▸ **Provided material**
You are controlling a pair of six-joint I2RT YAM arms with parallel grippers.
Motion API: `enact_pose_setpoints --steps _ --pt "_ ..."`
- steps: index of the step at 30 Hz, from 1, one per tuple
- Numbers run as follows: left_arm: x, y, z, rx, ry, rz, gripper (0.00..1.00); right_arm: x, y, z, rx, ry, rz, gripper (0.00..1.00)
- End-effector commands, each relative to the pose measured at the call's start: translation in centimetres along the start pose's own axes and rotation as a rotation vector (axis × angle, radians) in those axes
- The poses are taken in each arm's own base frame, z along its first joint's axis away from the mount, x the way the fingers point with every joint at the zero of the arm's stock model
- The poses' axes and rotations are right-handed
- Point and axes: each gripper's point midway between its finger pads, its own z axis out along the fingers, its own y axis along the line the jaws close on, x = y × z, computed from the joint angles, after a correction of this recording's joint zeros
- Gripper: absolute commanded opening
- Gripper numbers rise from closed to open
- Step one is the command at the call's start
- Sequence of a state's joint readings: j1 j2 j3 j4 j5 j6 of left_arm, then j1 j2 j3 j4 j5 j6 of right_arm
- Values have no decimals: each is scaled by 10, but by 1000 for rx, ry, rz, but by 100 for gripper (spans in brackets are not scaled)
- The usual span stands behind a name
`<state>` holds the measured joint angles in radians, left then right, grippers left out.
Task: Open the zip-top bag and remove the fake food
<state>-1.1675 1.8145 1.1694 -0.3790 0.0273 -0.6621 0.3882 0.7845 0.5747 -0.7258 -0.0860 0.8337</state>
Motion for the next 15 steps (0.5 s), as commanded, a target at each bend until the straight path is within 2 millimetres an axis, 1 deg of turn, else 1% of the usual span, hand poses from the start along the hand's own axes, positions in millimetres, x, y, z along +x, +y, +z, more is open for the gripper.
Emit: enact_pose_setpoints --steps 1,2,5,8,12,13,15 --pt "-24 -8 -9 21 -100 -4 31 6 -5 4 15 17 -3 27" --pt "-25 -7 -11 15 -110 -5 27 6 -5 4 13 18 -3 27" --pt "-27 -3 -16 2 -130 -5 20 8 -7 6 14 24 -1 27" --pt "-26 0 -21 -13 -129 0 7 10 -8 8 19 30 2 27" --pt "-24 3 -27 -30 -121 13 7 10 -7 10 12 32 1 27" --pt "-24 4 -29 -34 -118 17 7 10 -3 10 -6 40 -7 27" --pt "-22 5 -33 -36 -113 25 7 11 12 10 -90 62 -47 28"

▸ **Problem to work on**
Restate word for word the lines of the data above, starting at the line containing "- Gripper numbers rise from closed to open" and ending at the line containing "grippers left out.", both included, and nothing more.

▸ **Task result**
- Gripper numbers rise from closed to open
- Step one is the command at the call's start
- Sequence of a state's joint readings: j1 j2 j3 j4 j5 j6 of left_arm, then j1 j2 j3 j4 j5 j6 of right_arm
- Values have no decimals: each is scaled by 10, but by 1000 for rx, ry, rz, but by 100 for gripper (spans in brackets are not scaled)
- The usual span stands behind a name
`<state>` holds the measured joint angles in radians, left then right, grippers left out.

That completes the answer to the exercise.